Lo que se conoce hasta ahora de los “archivos de Twitter” —o #TwitterFiles, como han sido publicados— es evidencia tangible de algo que se intuía pero no había sido aceptado de manera pública: Twitter, la empresa, tenía todas las herramientas para limitar el alcance de las cuentas que considerase “peligrosas” y las utilizaba de manera permanente. No es, todo hay que decirlo, una revelación sorprendente ni mucho menos novedosa: es claro que todas las plataformas tienen sus capacidades de moderación de contenido y que el solo hecho de que exista un algoritmo ya representa un filtro sobre lo que las personas ven o no. Sin embargo, es un recordatorio más en una larga lista de situaciones problemáticas creadas por el hecho de que el debate público virtual es controlado por empresas privadas que actúan supraestatalmente y con poca transparencia.

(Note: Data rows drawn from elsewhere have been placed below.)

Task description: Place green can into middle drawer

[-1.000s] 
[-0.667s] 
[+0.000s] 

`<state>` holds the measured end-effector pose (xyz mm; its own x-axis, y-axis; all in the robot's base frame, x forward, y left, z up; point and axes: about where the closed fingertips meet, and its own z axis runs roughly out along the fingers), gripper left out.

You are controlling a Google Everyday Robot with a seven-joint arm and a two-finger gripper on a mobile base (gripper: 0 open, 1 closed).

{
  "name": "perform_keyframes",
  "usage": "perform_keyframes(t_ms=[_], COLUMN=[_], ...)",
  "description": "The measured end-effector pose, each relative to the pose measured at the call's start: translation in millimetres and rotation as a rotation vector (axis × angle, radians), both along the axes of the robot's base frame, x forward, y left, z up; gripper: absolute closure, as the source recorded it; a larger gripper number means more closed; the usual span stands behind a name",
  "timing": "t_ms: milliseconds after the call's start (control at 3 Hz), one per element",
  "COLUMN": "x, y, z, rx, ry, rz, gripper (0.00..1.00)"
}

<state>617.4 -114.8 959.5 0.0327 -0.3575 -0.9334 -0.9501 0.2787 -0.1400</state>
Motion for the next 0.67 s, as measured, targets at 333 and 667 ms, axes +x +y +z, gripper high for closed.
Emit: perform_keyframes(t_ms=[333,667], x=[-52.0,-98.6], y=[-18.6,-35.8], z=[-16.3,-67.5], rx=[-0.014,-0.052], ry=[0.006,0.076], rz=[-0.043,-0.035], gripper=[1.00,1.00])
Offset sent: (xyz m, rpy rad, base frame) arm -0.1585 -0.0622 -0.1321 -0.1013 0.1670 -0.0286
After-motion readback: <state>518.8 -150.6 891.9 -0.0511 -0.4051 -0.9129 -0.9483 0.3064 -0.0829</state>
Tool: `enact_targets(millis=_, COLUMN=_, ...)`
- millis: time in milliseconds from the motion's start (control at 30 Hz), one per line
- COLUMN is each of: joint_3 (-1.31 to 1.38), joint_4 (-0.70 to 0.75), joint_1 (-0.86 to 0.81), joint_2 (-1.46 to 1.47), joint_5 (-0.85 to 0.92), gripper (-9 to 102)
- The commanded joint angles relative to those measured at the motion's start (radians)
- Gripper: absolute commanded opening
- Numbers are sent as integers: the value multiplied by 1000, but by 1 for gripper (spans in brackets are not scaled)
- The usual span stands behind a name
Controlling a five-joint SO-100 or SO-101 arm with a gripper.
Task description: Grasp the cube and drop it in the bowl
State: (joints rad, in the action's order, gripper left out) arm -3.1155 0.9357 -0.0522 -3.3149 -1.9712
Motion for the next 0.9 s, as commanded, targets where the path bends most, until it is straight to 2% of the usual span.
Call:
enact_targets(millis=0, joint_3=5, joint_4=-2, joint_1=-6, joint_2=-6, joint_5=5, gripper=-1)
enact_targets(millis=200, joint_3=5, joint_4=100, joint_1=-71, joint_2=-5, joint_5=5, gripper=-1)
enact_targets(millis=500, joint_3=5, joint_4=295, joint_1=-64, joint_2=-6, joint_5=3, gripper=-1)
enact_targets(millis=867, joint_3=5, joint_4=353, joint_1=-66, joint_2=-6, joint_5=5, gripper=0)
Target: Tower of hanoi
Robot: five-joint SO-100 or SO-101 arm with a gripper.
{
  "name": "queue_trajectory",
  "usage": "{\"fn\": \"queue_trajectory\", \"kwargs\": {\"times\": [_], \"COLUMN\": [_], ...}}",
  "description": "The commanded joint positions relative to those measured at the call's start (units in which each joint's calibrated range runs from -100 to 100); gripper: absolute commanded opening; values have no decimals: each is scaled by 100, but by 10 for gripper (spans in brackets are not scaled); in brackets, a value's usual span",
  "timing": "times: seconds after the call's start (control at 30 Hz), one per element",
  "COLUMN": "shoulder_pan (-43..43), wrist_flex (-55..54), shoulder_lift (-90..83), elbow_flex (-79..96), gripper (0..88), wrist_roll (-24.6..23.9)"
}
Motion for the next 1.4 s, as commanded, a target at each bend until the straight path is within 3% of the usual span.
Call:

Es necesario un contexto. La publicación de los archivos tiene un claro propósito político. Elon Musk, nuevo dueño de la red social, está en una campaña para desacreditar a los antiguos dueños, a los medios tradicionales y al Partido Demócrata estadounidense. La manera en que ha publicitado la filtración de documentos confidenciales ha sido fomentando teorías de conspiración sobre Hunter Biden, hijo del presidente de Estados Unidos, Joe Biden. El multimillonario quiere que el mundo lo considere un defensor de la libre expresión y de los principios básicos de libertad; sin embargo, ha mostrado una clara preferencia política por los discursos de ultraderecha y no es casualidad que Twitter haya visto un aumento de los discursos de odio durante su corto período como líder.
Adicionalmente, los periodistas encargados de difundir los archivos tienen una larga trayectoria de desinformación y están al servicio de las posiciones de ultraderecha en Estados Unidos. Eso hace que todo lo publicado, especialmente la manera en que se enfoca, deba ser analizado con prudencia.
Por ejemplo, se ha hecho mucho escándalo sobre cómo Twitter limitó por momentos cuentas de “comentaristas conservadores”. Lo que no cuentan es que esos mismos opinadores difundieron discursos de odio y antivacunas, en un claro incumplimiento de las políticas de uso de Twitter.
Dicho eso, los archivos sí evidencian que Twitter tenía todo un ecosistema de liderazgo encargado de decidir a qué cuentas bajarles visibilidad o amplificación, sin siquiera notificarlas. Contrario a lo que habían dicho públicamente las directivas de la red social, sí era común hacer una moderación silenciosa, donde el usuario no sabía que lo estaban ocultando. En la práctica, una empresa privada decidía sin supervisión quién podía hablar y quién no.
Esa es la raíz del problema de las redes sociales como garantes del debate público. No hay libertad de expresión sin libertad de alcance, pero tener una red social implica tomar decisiones de moderación. Lo hemos visto con Facebook, lo vemos con TikTok y por supuesto pasa en Twitter: no hay transparencia, las reglas no son claras y la libertad de expresión y de prensa quedan limitadas a los algoritmos y al capricho de quienes los crean. No es un escándalo nuevo, pero sigue siendo una preocupación esencial de nuestro mundo hiperconectado. Mientras las empresas privadas, sin importar quiénes sean sus dueños, tengan tanto poder sobre la democracia y los discursos permitidos, podrán decidir quiénes son escuchados.